BEGIN DATA FOR ANALYSIS

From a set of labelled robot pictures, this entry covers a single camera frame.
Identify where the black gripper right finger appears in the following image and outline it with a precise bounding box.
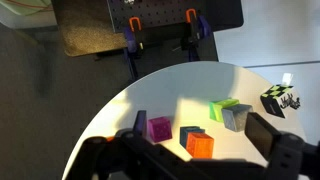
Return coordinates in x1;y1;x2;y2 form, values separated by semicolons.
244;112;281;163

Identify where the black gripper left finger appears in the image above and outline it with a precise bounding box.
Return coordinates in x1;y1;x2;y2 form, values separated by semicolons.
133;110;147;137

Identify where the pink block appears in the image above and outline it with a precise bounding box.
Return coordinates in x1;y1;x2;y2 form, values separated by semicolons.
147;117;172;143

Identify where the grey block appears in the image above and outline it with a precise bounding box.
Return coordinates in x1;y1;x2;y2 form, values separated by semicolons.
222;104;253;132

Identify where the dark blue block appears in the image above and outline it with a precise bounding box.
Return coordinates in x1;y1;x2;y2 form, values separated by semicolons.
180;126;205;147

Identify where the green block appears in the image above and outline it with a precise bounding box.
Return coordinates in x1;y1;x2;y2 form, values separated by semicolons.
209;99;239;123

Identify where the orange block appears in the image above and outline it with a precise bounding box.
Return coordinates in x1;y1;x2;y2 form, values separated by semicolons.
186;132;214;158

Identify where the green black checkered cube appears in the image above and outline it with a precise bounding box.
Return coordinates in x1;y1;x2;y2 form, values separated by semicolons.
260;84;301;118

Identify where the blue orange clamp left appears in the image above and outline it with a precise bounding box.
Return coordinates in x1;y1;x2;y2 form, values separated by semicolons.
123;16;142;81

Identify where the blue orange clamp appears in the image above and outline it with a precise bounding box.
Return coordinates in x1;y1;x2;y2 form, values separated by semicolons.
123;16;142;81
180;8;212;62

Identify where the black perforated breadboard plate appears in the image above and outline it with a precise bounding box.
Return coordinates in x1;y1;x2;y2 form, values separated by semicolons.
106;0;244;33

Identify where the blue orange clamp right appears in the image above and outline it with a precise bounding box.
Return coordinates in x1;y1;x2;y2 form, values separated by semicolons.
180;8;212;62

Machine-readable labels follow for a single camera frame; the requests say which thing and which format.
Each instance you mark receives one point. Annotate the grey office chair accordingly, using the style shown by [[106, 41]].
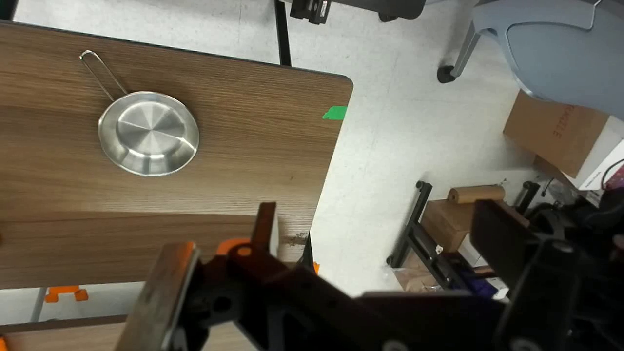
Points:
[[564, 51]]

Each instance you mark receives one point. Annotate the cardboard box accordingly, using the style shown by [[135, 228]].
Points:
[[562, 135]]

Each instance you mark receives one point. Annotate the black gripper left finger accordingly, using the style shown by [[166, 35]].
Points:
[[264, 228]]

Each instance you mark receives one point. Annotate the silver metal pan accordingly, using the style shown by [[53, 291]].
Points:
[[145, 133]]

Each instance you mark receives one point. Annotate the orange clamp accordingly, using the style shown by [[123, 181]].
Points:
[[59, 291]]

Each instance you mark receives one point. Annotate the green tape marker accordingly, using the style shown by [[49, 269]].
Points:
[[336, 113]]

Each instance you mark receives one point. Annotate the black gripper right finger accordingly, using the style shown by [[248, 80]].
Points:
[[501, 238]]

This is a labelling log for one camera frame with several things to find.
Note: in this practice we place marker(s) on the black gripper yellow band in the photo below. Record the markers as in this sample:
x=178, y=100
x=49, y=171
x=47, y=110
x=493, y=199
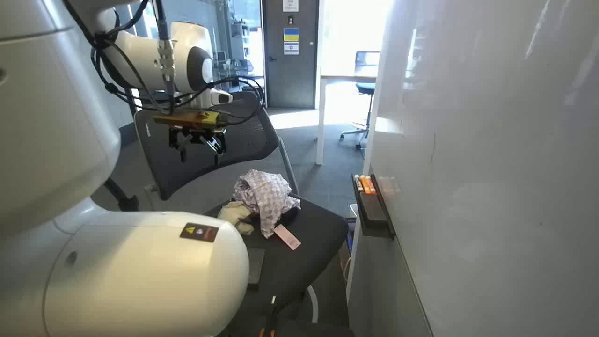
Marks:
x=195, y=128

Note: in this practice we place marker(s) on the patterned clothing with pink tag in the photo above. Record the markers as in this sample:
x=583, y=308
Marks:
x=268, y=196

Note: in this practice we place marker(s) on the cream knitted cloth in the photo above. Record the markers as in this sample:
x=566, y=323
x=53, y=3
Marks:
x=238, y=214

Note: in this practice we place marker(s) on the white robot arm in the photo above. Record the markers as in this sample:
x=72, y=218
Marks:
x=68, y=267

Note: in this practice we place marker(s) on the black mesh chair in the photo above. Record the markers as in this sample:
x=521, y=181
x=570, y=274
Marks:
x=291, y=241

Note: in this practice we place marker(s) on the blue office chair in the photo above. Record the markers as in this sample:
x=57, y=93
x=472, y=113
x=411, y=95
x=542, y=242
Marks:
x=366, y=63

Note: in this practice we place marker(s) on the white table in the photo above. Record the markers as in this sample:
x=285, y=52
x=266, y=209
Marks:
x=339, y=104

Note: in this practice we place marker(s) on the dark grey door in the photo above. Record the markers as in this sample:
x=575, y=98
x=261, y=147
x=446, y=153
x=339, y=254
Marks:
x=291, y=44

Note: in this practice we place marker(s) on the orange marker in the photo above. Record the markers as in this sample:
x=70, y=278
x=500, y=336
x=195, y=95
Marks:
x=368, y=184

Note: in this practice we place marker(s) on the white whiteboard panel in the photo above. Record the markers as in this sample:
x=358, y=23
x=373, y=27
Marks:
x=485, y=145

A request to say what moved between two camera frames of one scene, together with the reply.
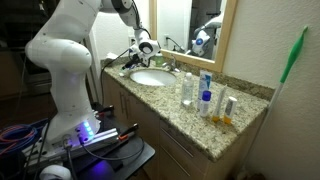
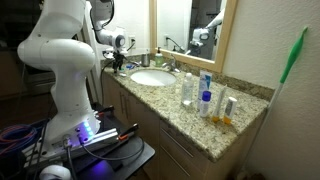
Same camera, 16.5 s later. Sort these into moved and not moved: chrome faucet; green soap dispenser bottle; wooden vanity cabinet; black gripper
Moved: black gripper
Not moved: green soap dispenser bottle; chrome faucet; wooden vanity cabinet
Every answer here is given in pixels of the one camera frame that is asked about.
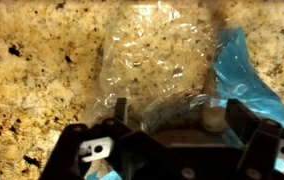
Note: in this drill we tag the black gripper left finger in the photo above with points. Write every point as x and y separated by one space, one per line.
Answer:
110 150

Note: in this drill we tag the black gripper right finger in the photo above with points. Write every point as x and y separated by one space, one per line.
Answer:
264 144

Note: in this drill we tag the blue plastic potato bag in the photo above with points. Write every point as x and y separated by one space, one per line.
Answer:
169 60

END DATA FOR ANALYSIS
BEGIN DATA FOR ANALYSIS

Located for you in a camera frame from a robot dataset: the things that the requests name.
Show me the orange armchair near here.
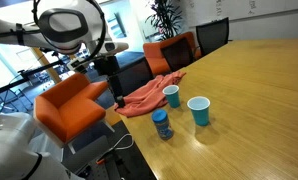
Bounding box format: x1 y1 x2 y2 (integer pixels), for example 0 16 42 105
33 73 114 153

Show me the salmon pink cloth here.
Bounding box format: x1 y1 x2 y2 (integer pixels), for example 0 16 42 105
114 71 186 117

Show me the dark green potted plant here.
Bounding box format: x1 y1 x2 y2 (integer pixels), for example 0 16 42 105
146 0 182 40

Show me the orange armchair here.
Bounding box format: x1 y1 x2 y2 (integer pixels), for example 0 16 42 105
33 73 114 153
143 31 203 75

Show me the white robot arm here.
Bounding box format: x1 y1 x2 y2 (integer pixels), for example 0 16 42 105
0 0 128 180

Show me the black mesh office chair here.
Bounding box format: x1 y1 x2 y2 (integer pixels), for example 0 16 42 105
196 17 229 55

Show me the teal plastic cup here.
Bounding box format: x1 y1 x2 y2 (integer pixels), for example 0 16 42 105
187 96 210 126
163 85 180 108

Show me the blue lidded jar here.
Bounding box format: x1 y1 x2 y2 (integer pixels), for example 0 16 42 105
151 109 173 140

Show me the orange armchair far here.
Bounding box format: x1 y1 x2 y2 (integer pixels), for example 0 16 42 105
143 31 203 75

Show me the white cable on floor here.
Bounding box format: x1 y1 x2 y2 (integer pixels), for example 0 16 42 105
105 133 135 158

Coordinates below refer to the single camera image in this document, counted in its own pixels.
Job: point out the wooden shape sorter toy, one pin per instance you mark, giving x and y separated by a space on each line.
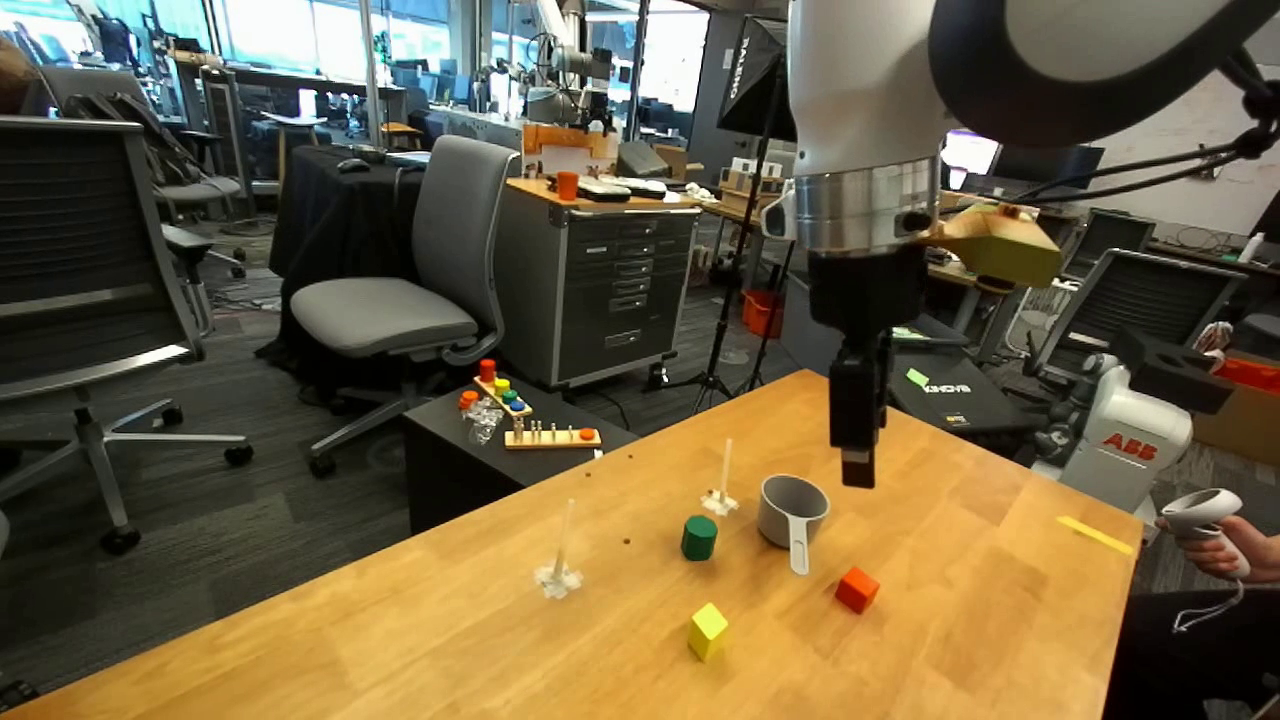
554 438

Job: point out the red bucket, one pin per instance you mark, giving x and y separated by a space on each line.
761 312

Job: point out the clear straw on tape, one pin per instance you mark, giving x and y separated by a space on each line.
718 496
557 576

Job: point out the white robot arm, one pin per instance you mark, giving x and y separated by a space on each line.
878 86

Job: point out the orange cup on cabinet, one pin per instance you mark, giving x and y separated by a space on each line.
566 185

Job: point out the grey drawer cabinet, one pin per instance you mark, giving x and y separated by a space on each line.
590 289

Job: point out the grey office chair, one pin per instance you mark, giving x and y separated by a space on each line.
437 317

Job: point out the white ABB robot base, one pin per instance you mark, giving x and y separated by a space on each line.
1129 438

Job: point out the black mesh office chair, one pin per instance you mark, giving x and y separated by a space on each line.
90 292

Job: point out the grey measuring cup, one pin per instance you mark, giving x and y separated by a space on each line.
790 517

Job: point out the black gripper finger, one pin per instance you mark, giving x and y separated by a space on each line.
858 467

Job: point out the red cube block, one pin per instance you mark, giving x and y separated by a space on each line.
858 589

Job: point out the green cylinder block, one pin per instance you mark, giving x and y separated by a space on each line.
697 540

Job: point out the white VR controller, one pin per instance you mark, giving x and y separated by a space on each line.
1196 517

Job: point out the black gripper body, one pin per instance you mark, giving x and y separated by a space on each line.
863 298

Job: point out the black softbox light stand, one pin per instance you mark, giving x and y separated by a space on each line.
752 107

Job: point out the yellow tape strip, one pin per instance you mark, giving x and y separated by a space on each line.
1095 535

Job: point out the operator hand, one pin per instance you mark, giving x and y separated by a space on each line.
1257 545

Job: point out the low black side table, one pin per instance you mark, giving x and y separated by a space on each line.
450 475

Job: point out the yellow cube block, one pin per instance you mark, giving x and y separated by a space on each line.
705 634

END DATA FOR ANALYSIS
BEGIN DATA FOR ANALYSIS

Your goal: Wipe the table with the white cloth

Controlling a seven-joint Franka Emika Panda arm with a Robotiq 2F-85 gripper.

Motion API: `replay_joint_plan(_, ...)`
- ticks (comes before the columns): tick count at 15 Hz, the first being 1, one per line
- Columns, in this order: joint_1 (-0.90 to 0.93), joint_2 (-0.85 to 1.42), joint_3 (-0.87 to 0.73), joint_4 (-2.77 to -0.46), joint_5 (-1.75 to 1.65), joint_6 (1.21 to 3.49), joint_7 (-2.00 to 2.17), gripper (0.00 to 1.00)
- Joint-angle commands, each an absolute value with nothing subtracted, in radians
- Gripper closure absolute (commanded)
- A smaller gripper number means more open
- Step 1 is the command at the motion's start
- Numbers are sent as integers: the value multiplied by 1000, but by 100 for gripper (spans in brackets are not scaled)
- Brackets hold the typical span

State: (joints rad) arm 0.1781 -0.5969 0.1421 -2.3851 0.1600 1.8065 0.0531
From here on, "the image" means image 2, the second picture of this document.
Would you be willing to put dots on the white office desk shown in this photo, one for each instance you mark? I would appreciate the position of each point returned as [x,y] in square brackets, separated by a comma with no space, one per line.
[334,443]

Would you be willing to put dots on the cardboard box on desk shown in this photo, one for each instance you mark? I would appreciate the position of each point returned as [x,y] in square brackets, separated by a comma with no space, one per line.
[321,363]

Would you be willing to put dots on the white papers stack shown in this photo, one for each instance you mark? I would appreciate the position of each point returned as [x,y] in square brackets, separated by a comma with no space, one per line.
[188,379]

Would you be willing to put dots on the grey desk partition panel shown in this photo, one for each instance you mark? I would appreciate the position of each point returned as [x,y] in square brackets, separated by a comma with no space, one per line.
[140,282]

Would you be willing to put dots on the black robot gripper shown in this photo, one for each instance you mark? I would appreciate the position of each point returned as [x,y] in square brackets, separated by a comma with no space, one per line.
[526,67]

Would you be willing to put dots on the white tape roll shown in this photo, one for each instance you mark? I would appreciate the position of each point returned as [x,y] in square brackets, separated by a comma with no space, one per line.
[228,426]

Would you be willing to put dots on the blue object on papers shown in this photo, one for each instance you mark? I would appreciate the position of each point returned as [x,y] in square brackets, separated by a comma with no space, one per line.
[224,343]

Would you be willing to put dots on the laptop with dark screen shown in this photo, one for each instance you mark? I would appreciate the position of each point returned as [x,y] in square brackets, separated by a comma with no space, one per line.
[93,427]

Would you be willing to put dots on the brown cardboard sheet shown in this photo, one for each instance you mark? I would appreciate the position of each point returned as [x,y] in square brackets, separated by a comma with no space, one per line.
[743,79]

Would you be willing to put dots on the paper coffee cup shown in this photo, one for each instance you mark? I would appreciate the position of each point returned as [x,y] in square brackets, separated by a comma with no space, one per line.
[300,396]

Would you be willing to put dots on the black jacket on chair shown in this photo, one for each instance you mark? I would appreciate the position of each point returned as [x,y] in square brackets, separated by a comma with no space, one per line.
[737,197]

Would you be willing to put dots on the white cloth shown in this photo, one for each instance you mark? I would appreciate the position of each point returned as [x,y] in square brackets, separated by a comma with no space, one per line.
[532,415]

END DATA FOR ANALYSIS

Copy, from the material above, each line in which the string "Annotate" occurs.

Each instance you mark receives one point. Annotate the grey office chair accordingly, using the style shown by [[106, 41]].
Each instance you mark receives one point. Annotate the cardboard box accordingly, using the style shown by [[135, 228]].
Each instance you mark receives one point. Annotate the black gripper left finger accordingly, using the style shown by [[166, 35]].
Each instance you mark receives one point. Annotate the silver metal pan accordingly, using the style shown by [[53, 291]].
Each instance you mark receives one point. Annotate the orange clamp accordingly, using the style shown by [[123, 181]].
Each instance you mark receives one point. Annotate the green tape marker accordingly, using the style shown by [[49, 269]].
Each instance you mark receives one point. Annotate the black gripper right finger accordingly, using the style shown by [[248, 80]].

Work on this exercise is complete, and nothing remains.